A fin 30 cm long & 10mm diameters throughout is made of steel alloy of thermal conductivity 43 W/m-deg. the fin attached to a plane heated wall at 200 deg.C temp. extends into surroundings at 25 deg.C.& Unit surface conductance of 120W/m^2-deg. Workout the heat flow rate from the fin to surroundings.Presume that the tip of the fin is insulated & thermal radiation effects are negligible.

Please help. its very urgentW

3 a fin 30 cm long and 10 cm diameter throughout is made of steel alloy of thermal conductivity 43 w/m-k. the fin attached to a plane heated wall at 200 oc temp. extends into surroundings at 25 oc and heat transfer coefficient of 120 w/m2-k. find fin efficiency and fin effectiveness. assume that the tip of the fin is insulated and thermal radiation effect is negligible. a 1.11

Well, well, well, it seems like we've got ourselves into some hot and cold thermodynamics business! Buckle up, my friend, we're about to calculate some heat flow.
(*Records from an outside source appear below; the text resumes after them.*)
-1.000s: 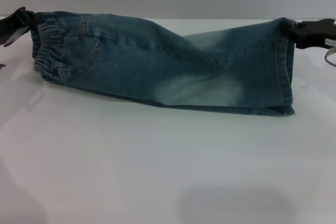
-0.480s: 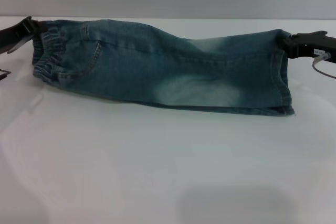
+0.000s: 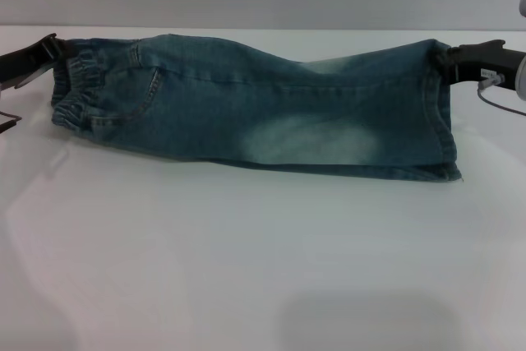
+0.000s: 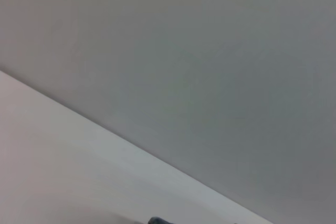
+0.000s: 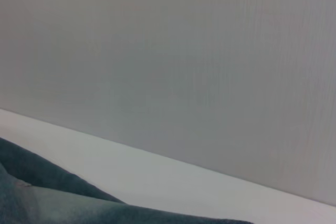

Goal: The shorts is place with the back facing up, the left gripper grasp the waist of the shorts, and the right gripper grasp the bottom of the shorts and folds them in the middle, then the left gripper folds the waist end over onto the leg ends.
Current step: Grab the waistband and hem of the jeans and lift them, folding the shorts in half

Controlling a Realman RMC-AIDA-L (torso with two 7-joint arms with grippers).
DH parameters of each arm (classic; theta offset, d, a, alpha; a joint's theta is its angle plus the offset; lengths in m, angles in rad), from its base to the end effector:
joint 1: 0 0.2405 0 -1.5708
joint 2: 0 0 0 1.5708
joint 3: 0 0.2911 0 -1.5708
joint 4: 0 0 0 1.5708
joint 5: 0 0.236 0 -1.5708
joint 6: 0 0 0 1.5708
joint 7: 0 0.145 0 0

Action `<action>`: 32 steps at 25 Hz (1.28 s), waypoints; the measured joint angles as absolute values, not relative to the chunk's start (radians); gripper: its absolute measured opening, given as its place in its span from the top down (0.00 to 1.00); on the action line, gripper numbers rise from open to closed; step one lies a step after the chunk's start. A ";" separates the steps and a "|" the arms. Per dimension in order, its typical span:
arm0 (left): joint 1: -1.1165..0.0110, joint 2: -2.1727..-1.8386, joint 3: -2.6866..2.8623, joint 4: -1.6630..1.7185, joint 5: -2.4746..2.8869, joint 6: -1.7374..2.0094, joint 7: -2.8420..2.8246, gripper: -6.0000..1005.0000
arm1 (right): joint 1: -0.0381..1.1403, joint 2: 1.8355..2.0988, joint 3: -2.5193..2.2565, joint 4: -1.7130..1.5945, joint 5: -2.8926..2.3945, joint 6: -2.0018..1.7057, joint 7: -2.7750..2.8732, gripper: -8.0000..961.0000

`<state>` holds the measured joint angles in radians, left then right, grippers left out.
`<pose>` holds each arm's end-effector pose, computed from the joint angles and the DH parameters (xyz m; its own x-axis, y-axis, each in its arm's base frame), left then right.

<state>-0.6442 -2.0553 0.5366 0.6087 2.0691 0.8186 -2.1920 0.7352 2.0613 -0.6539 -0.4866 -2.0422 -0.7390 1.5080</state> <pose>-0.3572 0.4642 0.0355 0.1341 0.5713 0.8097 0.9872 -0.0061 -0.1592 0.3218 0.4836 -0.0111 0.7561 -0.4586 -0.4669 -0.6513 -0.4573 -0.6056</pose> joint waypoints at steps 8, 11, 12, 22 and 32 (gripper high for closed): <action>-0.643 -2.055 0.537 0.609 2.069 0.815 -2.189 0.84 | 0.735 2.061 -0.653 -0.480 -2.042 -0.710 1.511 0.95; -0.644 -2.055 0.538 0.611 2.069 0.815 -2.183 0.84 | 0.731 2.061 -0.654 -0.476 -2.043 -0.705 1.510 0.95; -0.644 -2.054 0.542 0.611 2.069 0.815 -2.182 0.84 | 0.731 2.061 -0.654 -0.476 -2.043 -0.705 1.510 0.95; -0.644 -2.056 0.651 0.647 2.069 0.805 -2.133 0.83 | 0.727 2.058 -0.655 -0.460 -2.049 -0.694 1.513 0.94; -0.642 -2.058 0.653 0.635 1.965 0.816 -2.008 0.67 | 0.701 2.064 -0.645 -0.461 -2.040 -0.649 1.514 0.56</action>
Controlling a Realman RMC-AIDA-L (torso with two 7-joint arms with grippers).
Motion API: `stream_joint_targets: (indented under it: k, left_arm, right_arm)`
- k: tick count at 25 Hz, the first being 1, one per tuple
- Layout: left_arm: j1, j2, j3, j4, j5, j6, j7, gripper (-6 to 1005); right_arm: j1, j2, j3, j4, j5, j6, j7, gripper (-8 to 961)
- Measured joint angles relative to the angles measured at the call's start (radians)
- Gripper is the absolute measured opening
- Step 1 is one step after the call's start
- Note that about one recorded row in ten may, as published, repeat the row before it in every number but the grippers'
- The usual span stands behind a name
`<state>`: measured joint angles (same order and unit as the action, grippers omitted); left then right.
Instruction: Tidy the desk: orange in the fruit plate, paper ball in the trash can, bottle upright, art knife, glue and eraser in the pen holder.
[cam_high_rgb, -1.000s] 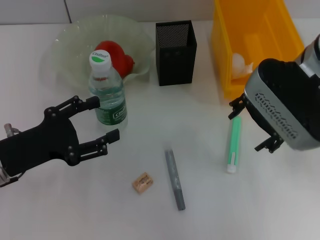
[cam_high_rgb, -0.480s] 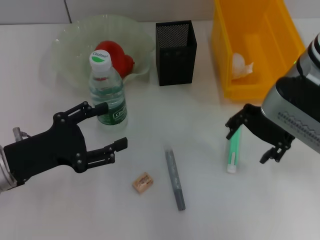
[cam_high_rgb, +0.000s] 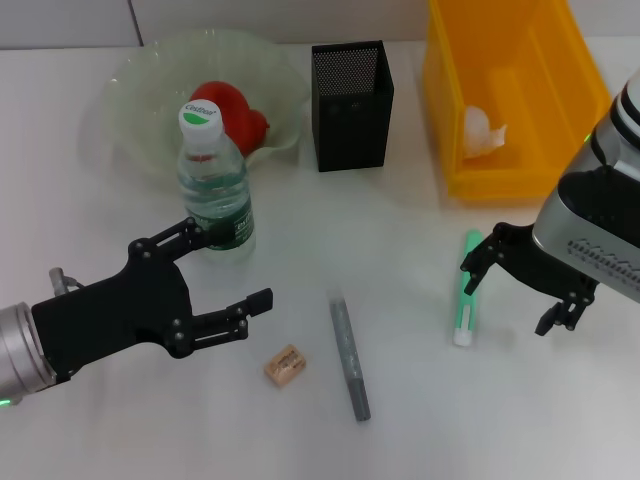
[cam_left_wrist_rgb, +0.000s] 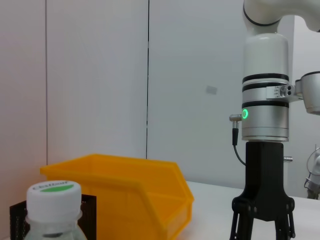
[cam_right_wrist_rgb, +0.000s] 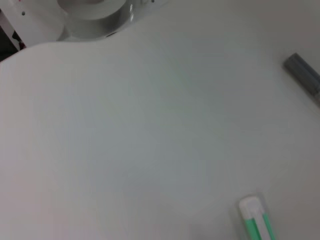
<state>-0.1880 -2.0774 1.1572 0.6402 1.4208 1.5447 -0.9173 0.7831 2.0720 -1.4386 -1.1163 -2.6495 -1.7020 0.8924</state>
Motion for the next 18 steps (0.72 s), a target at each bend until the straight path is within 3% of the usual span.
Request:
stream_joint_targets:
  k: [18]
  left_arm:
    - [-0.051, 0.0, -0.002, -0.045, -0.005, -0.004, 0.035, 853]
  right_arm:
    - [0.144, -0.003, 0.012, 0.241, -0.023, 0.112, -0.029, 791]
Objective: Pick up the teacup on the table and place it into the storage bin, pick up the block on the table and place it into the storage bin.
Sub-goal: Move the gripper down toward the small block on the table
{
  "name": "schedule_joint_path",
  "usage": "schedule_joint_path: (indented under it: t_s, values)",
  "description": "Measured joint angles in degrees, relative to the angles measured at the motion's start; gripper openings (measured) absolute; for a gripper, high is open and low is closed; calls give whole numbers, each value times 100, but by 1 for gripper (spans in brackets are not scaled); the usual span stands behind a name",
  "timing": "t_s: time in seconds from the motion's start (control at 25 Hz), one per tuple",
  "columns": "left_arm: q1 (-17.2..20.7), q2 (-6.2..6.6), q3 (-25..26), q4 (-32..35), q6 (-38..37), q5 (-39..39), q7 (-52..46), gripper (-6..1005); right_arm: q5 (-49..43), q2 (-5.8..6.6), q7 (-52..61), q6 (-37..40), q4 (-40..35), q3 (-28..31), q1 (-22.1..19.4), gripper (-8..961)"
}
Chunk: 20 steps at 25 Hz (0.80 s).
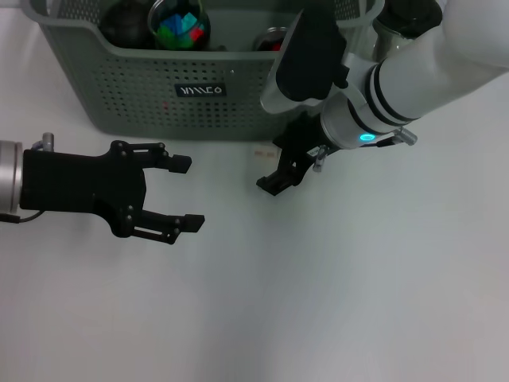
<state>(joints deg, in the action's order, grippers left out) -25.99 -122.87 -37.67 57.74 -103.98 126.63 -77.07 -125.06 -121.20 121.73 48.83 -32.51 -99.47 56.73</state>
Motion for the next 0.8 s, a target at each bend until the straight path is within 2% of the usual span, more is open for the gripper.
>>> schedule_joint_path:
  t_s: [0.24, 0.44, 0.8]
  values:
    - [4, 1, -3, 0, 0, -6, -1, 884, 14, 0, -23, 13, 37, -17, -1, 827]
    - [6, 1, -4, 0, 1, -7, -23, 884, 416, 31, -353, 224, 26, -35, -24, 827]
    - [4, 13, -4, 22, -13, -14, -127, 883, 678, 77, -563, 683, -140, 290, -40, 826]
First things first, let's find the surface area of the fin. Since the diameter is 10mm (or 0.01m) and the length is 30cm (or 0.3m), the surface area can be calculated as:

Surface Area = π * D * L
= π * 0.01m * 0.3m
= 0.00942 m²

Now that we have the surface area, let's calculate the conduction heat transfer from the fin using Fourier's law of heat conduction:

Q_conduction = (k * A * ΔT) / L

where:
k is the thermal conductivity (43 W/m-deg)
A is the surface area (0.00942 m²)
ΔT is the temperature difference between the fin and surroundings (200°C - 25°C = 175°C)
L is the length of the fin (0.3m)

Plugging in the numbers:

Q_conduction = (43 W/m-deg * 0.00942 m² * 175°C) / 0.3m
= 440.677 W

So, the heat flow rate from the fin to the surroundings due to conduction is approximately 440.677 Watts. That's quite a hot fin, if you ask me!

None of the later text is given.